Re: hashjoin chosen over 1000x faster plan

From: Simon Riggs <simon(at)2ndquadrant(dot)com>
To: Kevin Grittner <Kevin(dot)Grittner(at)wicourts(dot)gov>
Cc: pgsql-performance(at)postgresql(dot)org
Subject: Re: hashjoin chosen over 1000x faster plan
Date: 2007-10-10 17:05:55
Message-ID: 1192035955.4233.306.camel@ebony.site
Views: Raw Message | Whole Thread | Download mbox | Resend email
Thread:
Lists: pgsql-performance

On Wed, 2007-10-10 at 09:15 -0500, Kevin Grittner wrote:
> >>> On Wed, Oct 10, 2007 at 1:31 AM, in message
> <1191997904(dot)4233(dot)125(dot)camel(at)ebony(dot)site>, Simon Riggs <simon(at)2ndquadrant(dot)com>
> wrote:
> > On Tue, 2007-10-09 at 15:09 -0500, Kevin Grittner wrote:
> >
> >> I have a situation where a query is running much slower than I would
> >> expect. The ANALYZE showed that it is hashing some information which
> >> is rarely needed. When I set enable_hashjoin = off for the
> >> connection the query run in 1/1000 the time.
> >
> > Can you confirm the two queries give identical outputs?
>
> I checked; the output is identical.
>
> > It isn't clear
> > to me why the second sort is (never executed) in your second plan, which
> > I would only expect to see for an inner merge join.
>
> I assume that is because there were no rows to sort.
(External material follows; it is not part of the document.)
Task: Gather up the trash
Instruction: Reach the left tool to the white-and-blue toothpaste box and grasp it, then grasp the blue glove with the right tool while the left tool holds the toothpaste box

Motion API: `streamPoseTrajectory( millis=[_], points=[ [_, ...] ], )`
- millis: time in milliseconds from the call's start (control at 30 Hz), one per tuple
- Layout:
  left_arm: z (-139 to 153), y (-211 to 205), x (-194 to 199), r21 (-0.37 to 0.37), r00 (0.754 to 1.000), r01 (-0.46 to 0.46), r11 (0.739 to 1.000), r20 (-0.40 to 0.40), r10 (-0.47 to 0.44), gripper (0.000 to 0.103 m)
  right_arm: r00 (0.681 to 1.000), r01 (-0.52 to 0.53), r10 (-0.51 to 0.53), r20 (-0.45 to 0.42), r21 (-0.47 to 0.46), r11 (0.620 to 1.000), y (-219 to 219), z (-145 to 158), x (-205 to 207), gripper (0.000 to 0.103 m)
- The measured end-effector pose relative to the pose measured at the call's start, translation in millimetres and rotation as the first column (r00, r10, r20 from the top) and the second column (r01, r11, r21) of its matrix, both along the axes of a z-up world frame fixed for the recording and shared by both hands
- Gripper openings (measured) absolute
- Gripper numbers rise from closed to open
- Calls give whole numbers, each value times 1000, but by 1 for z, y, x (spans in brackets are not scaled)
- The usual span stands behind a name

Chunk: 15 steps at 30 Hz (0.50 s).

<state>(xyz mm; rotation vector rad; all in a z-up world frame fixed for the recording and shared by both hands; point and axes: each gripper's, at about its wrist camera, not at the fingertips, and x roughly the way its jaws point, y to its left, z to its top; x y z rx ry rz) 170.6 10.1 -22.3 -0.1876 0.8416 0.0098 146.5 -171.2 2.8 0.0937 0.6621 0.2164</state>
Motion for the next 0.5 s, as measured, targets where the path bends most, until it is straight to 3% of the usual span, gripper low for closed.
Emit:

The
> CaseTypeHistEvent view is only needed if there is a link to an event
> which reopens the charge after it is disposed. This only happens for
> about 1% of the Charge records.

So CHST.EventType is mostly NULL? So the good news is that the default
plan works best when it does actually find a match. So for 1% of cases
you will have an execution time of about 1s, <1ms for the others if you
fiddle with the planner methods.

The planner thinks every row will find a match, yet the actual number is
only 1%. Hmmm, same section of code as last week.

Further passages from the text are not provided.